On Mon, Sep 5, 2011 at 21:48, Bjoern Hoehrmann <derhoermi@...> wrote:
> Well, there are various problems as for your purposes you would need
> many relationships like linking names to geographical regions and to
> time even for seemingly simple things like gender, what may be a dis-
> tinctly female name at a given time and place might well be used for
> males elsewhere. Obviously this is commercially valuable data, so you
> don't get sophisticated republishable databases for free, if at all.
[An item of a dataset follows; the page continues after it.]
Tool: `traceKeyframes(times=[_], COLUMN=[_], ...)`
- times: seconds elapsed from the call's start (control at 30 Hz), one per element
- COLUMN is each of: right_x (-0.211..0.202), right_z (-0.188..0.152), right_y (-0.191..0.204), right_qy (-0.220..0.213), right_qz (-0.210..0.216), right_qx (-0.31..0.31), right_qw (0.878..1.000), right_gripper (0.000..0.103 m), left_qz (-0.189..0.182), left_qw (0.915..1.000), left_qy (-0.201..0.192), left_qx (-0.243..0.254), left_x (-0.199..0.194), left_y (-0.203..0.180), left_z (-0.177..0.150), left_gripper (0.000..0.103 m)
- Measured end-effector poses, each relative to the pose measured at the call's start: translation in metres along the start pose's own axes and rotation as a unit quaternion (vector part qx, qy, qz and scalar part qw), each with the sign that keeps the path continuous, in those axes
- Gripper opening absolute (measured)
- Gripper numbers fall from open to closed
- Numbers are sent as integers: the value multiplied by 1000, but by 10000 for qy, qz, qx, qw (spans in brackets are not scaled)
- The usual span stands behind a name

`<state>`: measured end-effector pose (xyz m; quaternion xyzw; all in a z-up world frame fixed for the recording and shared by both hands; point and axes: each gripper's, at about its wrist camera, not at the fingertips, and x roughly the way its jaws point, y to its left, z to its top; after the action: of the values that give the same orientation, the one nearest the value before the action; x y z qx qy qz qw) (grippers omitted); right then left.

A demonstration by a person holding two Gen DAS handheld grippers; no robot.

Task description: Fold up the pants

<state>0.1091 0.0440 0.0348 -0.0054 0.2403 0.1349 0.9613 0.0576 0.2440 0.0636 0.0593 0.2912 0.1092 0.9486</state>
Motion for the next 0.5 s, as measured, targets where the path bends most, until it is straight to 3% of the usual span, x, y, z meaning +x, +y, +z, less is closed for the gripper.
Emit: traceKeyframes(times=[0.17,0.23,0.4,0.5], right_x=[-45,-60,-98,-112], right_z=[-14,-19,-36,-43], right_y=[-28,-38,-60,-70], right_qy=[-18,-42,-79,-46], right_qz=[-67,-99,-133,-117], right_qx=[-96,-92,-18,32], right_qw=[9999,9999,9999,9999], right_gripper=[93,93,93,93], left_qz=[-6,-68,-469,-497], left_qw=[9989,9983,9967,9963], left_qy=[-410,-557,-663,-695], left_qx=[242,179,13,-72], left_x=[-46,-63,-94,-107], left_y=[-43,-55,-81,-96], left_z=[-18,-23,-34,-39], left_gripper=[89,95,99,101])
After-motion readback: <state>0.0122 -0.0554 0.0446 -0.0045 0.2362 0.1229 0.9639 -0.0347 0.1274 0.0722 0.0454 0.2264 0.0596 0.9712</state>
I figure so, and I'm okay with it not being perfect. But I think it'd
be a nice thing to do to make that kind of database/service more
broadly available, and if possible to extract some algorithm that
doesn't require a giant database that still has some ability to
approximate things (e.g. by simple transformations of full name, maybe
also given browser locale information).
And of course, as you point out, many names are in fact ambiguous as
to traits like gender… but one could still try to get demographic
data, perhaps, from e.g. census figures.
As I said, my goal is only to be able to give a reasonably good guess
(that would then be, one hopes, edited and approved by the user in
question), as a kind of PoC to accompany this article as to how one
can derive alternate forms, etc.
> * all 5 "Sai" are male (see caveats)
FWIW, I am too (well, at least insofar as we're using non-text-field
genders*). TTBOMK most people named Sai are Indian, and it is in fact
a male name there. (Mine is completely unrelated to that etymology,
* Actually, that minds me: should there be an analogous W3C document
for how to treat gender?
I'd be willing to draft one, but I'm completely unfamiliar with your
processes about how such things are decided.